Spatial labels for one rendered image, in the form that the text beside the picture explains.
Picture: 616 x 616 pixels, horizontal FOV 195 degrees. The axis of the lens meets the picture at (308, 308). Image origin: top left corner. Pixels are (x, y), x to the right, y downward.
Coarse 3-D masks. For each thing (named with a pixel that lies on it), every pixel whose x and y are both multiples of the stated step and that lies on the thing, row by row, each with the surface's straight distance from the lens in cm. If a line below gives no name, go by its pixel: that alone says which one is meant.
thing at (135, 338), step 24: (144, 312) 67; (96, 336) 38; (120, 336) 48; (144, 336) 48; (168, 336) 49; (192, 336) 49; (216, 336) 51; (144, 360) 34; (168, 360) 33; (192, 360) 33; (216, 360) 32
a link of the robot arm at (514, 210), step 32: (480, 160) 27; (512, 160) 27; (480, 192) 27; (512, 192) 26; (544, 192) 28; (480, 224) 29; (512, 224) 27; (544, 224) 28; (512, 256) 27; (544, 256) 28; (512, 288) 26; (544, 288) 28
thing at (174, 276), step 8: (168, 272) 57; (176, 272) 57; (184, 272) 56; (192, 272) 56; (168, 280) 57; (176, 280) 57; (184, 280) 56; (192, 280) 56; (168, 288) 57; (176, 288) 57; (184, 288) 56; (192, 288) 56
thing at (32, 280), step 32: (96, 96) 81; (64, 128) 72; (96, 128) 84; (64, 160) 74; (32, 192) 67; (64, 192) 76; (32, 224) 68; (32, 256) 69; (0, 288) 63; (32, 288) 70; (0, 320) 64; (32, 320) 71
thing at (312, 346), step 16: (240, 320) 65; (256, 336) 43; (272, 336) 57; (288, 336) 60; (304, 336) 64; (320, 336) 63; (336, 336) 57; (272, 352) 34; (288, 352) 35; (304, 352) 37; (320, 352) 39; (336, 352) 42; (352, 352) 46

⁂

PROBLEM STATEMENT: The records above must be written out again exactly.

PROBLEM SOLUTION:
Spatial labels for one rendered image, in the form that the text beside the picture explains.
Picture: 616 x 616 pixels, horizontal FOV 195 degrees. The axis of the lens meets the picture at (308, 308). Image origin: top left corner. Pixels are (x, y), x to the right, y downward.
Coarse 3-D masks. For each thing (named with a pixel that lies on it), every pixel whose x and y are both multiples of the stated step and that lies on the thing, row by row, each with the surface's straight distance from the lens in cm. If a line below gives no name, go by its pixel: that alone says which one is meant.
thing at (135, 338), step 24: (144, 312) 67; (96, 336) 38; (120, 336) 48; (144, 336) 48; (168, 336) 49; (192, 336) 49; (216, 336) 51; (144, 360) 34; (168, 360) 33; (192, 360) 33; (216, 360) 32
a link of the robot arm at (514, 210), step 32: (480, 160) 27; (512, 160) 27; (480, 192) 27; (512, 192) 26; (544, 192) 28; (480, 224) 29; (512, 224) 27; (544, 224) 28; (512, 256) 27; (544, 256) 28; (512, 288) 26; (544, 288) 28
thing at (174, 276), step 8: (168, 272) 57; (176, 272) 57; (184, 272) 56; (192, 272) 56; (168, 280) 57; (176, 280) 57; (184, 280) 56; (192, 280) 56; (168, 288) 57; (176, 288) 57; (184, 288) 56; (192, 288) 56
thing at (32, 280), step 32: (96, 96) 81; (64, 128) 72; (96, 128) 84; (64, 160) 74; (32, 192) 67; (64, 192) 76; (32, 224) 68; (32, 256) 69; (0, 288) 63; (32, 288) 70; (0, 320) 64; (32, 320) 71
thing at (312, 346), step 16: (240, 320) 65; (256, 336) 43; (272, 336) 57; (288, 336) 60; (304, 336) 64; (320, 336) 63; (336, 336) 57; (272, 352) 34; (288, 352) 35; (304, 352) 37; (320, 352) 39; (336, 352) 42; (352, 352) 46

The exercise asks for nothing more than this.